However, like most diseases, the prognosis gets worse the longer the diagnosis is delayed. It is far more likely that a dog will lose their vision or suffer more serious symptoms if they aren’t taken to the vet when the initial signs and symptoms start to show up. If the cornea becomes scarred, for example, there really is no treatment available to prevent the eventual loss of vision.

Any dog that is diagnosed with this condition will need regular monitoring by a vet for the rest of their life. This is to ensure that the condition isn’t getting any worse and that the dog isn’t developing any other infections or more serious symptoms like loss of vision.

Finally, some dogs with dry eye syndrome also need to wear therapeutic glasses that are known as “moisture chamber spectacles”. These are goggles that wrap around the head, and help to not only keep irritants out of the eye and prevent photophobia, but also help to keep moisture in the eye rather than evaporating away.

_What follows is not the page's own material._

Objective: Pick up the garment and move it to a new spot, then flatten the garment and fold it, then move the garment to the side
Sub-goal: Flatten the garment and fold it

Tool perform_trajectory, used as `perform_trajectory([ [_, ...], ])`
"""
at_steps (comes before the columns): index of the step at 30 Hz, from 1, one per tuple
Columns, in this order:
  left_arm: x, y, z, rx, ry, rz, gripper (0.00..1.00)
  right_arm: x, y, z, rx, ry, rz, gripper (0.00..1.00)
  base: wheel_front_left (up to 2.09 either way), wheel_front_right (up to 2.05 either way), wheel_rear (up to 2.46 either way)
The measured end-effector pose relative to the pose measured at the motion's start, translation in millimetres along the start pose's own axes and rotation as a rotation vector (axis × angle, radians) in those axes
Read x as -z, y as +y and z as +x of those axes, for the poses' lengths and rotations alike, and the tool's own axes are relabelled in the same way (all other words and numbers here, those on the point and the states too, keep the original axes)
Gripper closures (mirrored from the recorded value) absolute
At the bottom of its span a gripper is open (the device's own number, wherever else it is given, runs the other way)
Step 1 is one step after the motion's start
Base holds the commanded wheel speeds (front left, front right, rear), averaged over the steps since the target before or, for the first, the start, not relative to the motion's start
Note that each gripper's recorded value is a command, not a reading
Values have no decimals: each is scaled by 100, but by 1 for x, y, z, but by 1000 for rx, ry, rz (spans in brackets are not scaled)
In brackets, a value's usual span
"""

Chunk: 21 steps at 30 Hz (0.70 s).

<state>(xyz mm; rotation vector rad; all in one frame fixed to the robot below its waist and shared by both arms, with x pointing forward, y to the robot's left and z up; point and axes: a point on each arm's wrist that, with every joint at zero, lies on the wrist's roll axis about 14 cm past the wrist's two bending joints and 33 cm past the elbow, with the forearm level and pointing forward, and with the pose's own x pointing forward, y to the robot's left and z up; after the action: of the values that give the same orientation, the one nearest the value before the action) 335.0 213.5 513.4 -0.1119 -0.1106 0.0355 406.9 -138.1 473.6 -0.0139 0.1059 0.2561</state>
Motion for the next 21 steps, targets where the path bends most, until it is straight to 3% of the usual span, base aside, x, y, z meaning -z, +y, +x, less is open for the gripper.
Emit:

A few other very advanced options that are not usually performed include:

  • Surgical sealing of the tissue around the cornea with adhesive
  • Patching any perforation in the cornea
  • Surgical occlusion of the drainage system
  • Mucous membrane grafting
  • Replacing the entire ocular surface lens with a prosthetic

Preventing Keratoconjunctivitis Sicca

For most dogs, keratoconjunctivitis sicca is a genetic condition that cannot be prevented. However, keeping your dog healthy, free of other infections, and preventing or caring for injuries to the eye right away, can help prevent the syndrome from developing through the other common means.

If your dog has some sort of injury or surgery around the eye, be sure that you talk to your vet about what you can do to protect it from getting infected or further irritated. Express your concerns about this syndrome to get some tips on how you can prevent your dog in the specific situation from having more problems with the eyes.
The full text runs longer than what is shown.